Action item -> Reproduce the listing that follows, unchanged and complete.

Data excerpt ->
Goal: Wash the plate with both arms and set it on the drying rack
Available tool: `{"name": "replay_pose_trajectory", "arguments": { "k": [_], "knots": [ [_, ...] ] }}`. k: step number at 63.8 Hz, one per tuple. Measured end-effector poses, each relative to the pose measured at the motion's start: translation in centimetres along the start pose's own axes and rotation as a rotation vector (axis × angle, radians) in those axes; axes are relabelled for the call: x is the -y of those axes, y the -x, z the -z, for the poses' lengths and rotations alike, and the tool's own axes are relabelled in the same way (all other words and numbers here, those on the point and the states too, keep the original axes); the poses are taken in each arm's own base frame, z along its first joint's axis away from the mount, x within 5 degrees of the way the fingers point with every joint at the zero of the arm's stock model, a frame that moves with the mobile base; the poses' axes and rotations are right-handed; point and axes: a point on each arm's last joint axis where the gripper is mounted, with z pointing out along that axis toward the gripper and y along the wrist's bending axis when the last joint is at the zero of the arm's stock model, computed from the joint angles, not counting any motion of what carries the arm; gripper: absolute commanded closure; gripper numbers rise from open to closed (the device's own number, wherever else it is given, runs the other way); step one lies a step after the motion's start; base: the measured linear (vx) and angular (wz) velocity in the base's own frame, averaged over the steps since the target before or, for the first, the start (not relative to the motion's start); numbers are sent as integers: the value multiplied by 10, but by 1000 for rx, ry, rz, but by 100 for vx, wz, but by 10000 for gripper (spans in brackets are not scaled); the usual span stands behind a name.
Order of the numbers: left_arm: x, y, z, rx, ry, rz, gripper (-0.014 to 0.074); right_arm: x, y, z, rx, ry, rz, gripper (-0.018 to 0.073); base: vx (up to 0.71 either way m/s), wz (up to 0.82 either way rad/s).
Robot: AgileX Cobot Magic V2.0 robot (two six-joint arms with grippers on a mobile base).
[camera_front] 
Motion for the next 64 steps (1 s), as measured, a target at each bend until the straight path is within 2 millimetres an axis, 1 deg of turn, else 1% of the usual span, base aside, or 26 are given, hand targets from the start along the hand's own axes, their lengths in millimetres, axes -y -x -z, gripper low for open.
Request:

Result below ->
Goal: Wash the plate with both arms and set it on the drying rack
Available tool: `{"name": "replay_pose_trajectory", "arguments": { "k": [_], "knots": [ [_, ...] ] }}`. k: step number at 63.8 Hz, one per tuple. Measured end-effector poses, each relative to the pose measured at the motion's start: translation in centimetres along the start pose's own axes and rotation as a rotation vector (axis × angle, radians) in those axes; axes are relabelled for the call: x is the -y of those axes, y the -x, z the -z, for the poses' lengths and rotations alike, and the tool's own axes are relabelled in the same way (all other words and numbers here, those on the point and the states too, keep the original axes); the poses are taken in each arm's own base frame, z along its first joint's axis away from the mount, x within 5 degrees of the way the fingers point with every joint at the zero of the arm's stock model, a frame that moves with the mobile base; the poses' axes and rotations are right-handed; point and axes: a point on each arm's last joint axis where the gripper is mounted, with z pointing out along that axis toward the gripper and y along the wrist's bending axis when the last joint is at the zero of the arm's stock model, computed from the joint angles, not counting any motion of what carries the arm; gripper: absolute commanded closure; gripper numbers rise from open to closed (the device's own number, wherever else it is given, runs the other way); step one lies a step after the motion's start; base: the measured linear (vx) and angular (wz) velocity in the base's own frame, averaged over the steps since the target before or, for the first, the start (not relative to the motion's start); numbers are sent as integers: the value multiplied by 10, but by 1000 for rx, ry, rz, but by 100 for vx, wz, but by 10000 for gripper (spans in brackets are not scaled); the usual span stands behind a name.
Order of the numbers: left_arm: x, y, z, rx, ry, rz, gripper (-0.014 to 0.074); right_arm: x, y, z, rx, ry, rz, gripper (-0.018 to 0.073); base: vx (up to 0.71 either way m/s), wz (up to 0.82 either way rad/s).
Robot: AgileX Cobot Magic V2.0 robot (two six-joint arms with grippers on a mobile base).
[camera_front] 
Motion for the next 64 steps (1 s), as measured, a target at each bend until the straight path is within 2 millimetres an axis, 1 deg of turn, else 1% of the usual span, base aside, or 26 are given, hand targets from the start along the hand's own axes, their lengths in millimetres, axes -y -x -z, gripper low for open.
Request:

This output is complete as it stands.